To help those who can’t help themselves. And whatever the Powers have in store for me next, I know that I can meet the challenge because this amazing woman is out there also fighting the same fight, and that no matter how much time passes, her soul and mine are melded, and can never be torn apart again.
It’s my turn to cry now.
He turns back to me finally, and I stand shakily, making my way to him. We just look at each other, my whole speech of forgiveness and platitudes forgotten, and as I stare into his dark chocolate eyes, tinged slightly red from tears, I realize myself that I truly am home.
I don’t need Sunnydale. I don’t need Spike. Hell, I never really did.
Here’s the thing right in front of me that I was using Spike to fill in for. My soul’s other half. It’s twin.

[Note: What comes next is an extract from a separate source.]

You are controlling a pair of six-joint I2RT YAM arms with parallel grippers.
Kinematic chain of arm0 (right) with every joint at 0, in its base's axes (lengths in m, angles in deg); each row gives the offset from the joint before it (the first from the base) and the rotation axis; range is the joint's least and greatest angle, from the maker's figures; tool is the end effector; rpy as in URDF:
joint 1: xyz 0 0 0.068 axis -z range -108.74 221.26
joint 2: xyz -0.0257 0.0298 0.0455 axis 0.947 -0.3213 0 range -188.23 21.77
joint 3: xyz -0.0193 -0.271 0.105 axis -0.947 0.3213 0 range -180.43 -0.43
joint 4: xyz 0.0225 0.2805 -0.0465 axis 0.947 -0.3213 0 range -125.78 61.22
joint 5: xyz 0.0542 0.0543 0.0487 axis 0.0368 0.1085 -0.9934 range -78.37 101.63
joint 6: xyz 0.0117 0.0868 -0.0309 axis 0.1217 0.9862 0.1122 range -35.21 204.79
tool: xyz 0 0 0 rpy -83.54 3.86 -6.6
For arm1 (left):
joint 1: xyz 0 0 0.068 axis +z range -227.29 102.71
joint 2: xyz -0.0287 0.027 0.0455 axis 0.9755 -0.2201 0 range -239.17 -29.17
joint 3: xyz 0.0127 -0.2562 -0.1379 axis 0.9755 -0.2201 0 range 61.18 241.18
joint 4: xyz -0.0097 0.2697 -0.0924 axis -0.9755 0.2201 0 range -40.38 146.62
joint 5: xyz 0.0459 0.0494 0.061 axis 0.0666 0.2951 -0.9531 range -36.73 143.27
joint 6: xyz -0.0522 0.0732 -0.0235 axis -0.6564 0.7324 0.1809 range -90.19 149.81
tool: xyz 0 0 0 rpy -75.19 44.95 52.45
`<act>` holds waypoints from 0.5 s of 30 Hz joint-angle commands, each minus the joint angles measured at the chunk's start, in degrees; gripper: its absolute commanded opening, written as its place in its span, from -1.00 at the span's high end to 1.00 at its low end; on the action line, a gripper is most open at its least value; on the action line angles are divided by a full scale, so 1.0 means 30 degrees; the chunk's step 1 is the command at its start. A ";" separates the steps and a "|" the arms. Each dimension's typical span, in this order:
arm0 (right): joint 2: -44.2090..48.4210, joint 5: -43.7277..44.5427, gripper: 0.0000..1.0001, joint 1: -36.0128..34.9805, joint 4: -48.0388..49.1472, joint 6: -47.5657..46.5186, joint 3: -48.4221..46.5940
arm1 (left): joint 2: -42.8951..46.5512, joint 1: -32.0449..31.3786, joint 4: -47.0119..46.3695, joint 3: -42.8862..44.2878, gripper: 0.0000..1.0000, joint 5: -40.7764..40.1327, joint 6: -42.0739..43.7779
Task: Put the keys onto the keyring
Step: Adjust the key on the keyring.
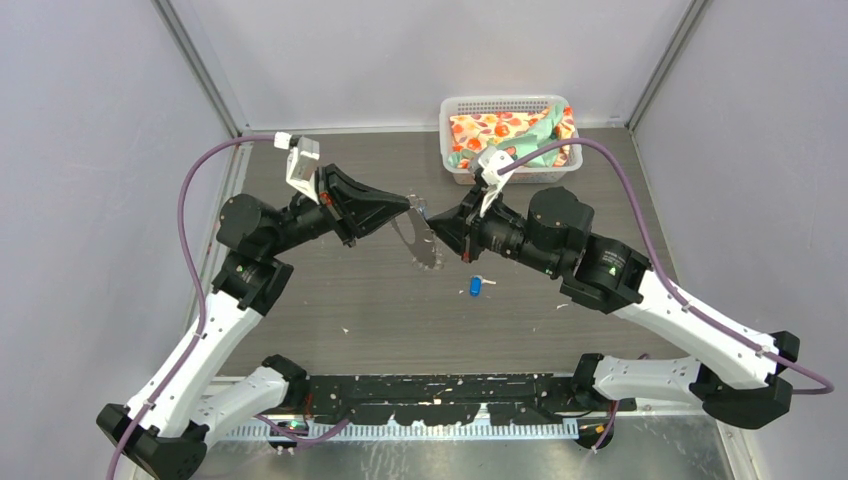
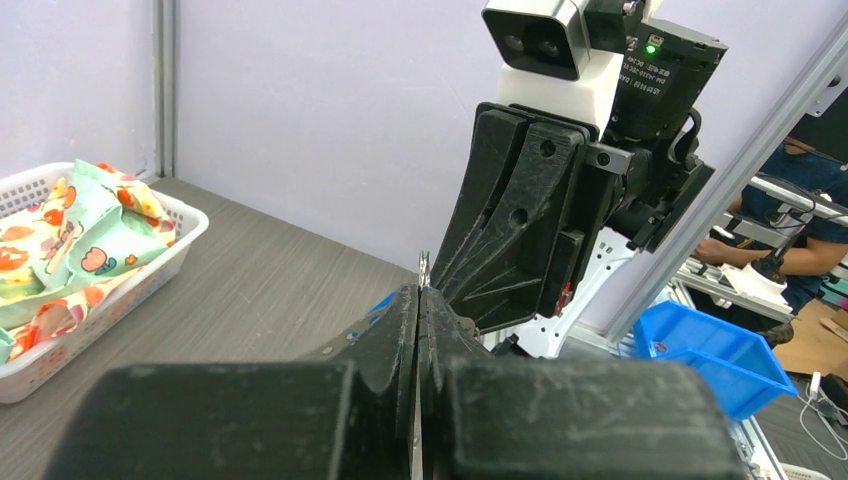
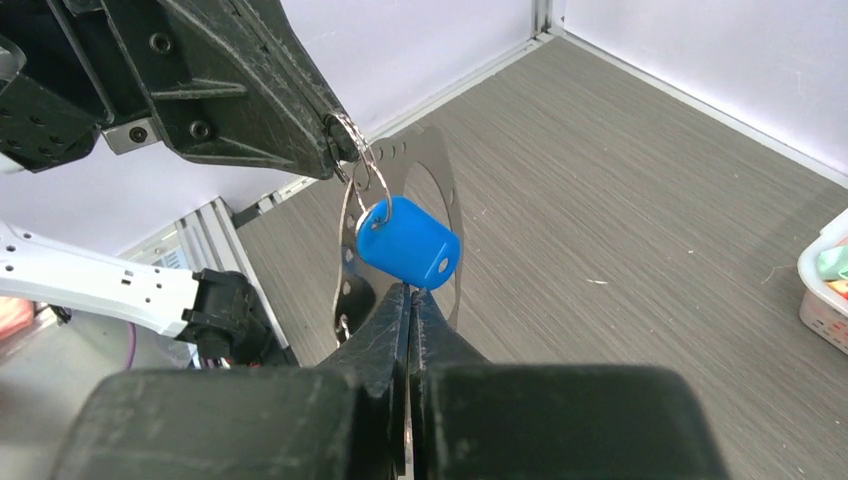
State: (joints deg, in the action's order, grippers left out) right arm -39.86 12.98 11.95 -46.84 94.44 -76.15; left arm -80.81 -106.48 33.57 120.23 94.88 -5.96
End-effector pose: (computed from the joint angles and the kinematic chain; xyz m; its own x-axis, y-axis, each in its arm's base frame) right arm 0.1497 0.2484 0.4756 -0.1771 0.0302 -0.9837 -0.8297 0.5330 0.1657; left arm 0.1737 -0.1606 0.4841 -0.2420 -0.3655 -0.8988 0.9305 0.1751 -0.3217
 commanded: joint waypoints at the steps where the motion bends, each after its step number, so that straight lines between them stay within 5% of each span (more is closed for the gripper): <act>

No matter how much time passes, no matter if we don’t see each other again for years, I’ll never ever forget his words, or the look of utter joy in his eyes when I finally take his hands in my own and sob out three words.
‘I love you.’
He wraps his arms around me and pulls me to his chest, weeping silently into my hair, all the crap, all the sorrow and damage that has been inflicted on him pouring out of him and into me. My soul will hold his up. Just like his held mine up so many times before.
He rests his forehead against my own, and we shakily smile at each other through the gloom.
His lips meet mine, gently, and it’s as if I never left his side.
And I never will, as long as he’ll have me.
Her strength is my strength now, and I’ll never need anything else.
I kiss her finally, and she sighs into me, running her hands up my back and ending in my hair, tangling in the short strands. I cup her face tenderly with my hands, and deepen the contact, as if I can’t breathe except to breathe through her.
I know we have a whole hell of a lot of obstacles in our way, but I don’t care. I don’t care if hell crashes down around our ears and the world is ripped away to leave nothing in it’s place. All I care about is to kiss this woman, and to have her kissing me.
And this empty shell of a man feels whole again, if only for a little while.